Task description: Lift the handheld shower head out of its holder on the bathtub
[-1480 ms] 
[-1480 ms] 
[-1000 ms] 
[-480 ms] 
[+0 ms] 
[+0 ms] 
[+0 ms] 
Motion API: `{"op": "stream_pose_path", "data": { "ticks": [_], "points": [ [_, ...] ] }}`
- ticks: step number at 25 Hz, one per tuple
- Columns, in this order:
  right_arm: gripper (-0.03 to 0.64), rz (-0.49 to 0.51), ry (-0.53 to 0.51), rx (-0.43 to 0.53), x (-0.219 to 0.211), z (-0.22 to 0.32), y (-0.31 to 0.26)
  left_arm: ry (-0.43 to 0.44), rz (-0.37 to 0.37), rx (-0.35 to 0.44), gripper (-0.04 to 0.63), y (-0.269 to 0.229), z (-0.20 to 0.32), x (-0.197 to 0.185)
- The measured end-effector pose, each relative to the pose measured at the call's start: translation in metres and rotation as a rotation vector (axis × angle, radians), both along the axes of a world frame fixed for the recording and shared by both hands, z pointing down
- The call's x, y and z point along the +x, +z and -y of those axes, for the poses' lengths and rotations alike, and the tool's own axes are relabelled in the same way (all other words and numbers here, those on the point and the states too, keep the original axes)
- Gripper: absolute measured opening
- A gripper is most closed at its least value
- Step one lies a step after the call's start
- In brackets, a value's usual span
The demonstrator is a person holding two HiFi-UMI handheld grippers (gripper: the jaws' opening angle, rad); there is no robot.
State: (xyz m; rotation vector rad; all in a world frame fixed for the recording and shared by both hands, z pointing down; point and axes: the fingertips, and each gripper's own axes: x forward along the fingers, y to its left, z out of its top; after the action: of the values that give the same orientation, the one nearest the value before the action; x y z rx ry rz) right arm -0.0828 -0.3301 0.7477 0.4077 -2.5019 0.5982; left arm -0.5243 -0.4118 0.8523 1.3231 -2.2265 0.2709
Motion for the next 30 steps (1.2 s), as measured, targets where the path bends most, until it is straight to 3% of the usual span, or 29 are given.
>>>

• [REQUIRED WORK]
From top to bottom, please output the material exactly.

• [ANSWER]
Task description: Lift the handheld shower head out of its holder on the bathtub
[-1480 ms] 
[-1480 ms] 
[-1000 ms] 
[-480 ms] 
[+0 ms] 
[+0 ms] 
[+0 ms] 
Motion API: `{"op": "stream_pose_path", "data": { "ticks": [_], "points": [ [_, ...] ] }}`
- ticks: step number at 25 Hz, one per tuple
- Columns, in this order:
  right_arm: gripper (-0.03 to 0.64), rz (-0.49 to 0.51), ry (-0.53 to 0.51), rx (-0.43 to 0.53), x (-0.219 to 0.211), z (-0.22 to 0.32), y (-0.31 to 0.26)
  left_arm: ry (-0.43 to 0.44), rz (-0.37 to 0.37), rx (-0.35 to 0.44), gripper (-0.04 to 0.63), y (-0.269 to 0.229), z (-0.20 to 0.32), x (-0.197 to 0.185)
- The measured end-effector pose, each relative to the pose measured at the call's start: translation in metres and rotation as a rotation vector (axis × angle, radians), both along the axes of a world frame fixed for the recording and shared by both hands, z pointing down
- The call's x, y and z point along the +x, +z and -y of those axes, for the poses' lengths and rotations alike, and the tool's own axes are relabelled in the same way (all other words and numbers here, those on the point and the states too, keep the original axes)
- Gripper: absolute measured opening
- A gripper is most closed at its least value
- Step one lies a step after the call's start
- In brackets, a value's usual span
The demonstrator is a person holding two HiFi-UMI handheld grippers (gripper: the jaws' opening angle, rad); there is no robot.
State: (xyz m; rotation vector rad; all in a world frame fixed for the recording and shared by both hands, z pointing down; point and axes: the fingertips, and each gripper's own axes: x forward along the fingers, y to its left, z out of its top; after the action: of the values that give the same orientation, the one nearest the value before the action; x y z rx ry rz) right arm -0.0828 -0.3301 0.7477 0.4077 -2.5019 0.5982; left arm -0.5243 -0.4118 0.8523 1.3231 -2.2265 0.2709
Motion for the next 30 steps (1.2 s), as measured, targets where the path bends most, until it is straight to 3% of the usual span, or 29 are given.
>>>

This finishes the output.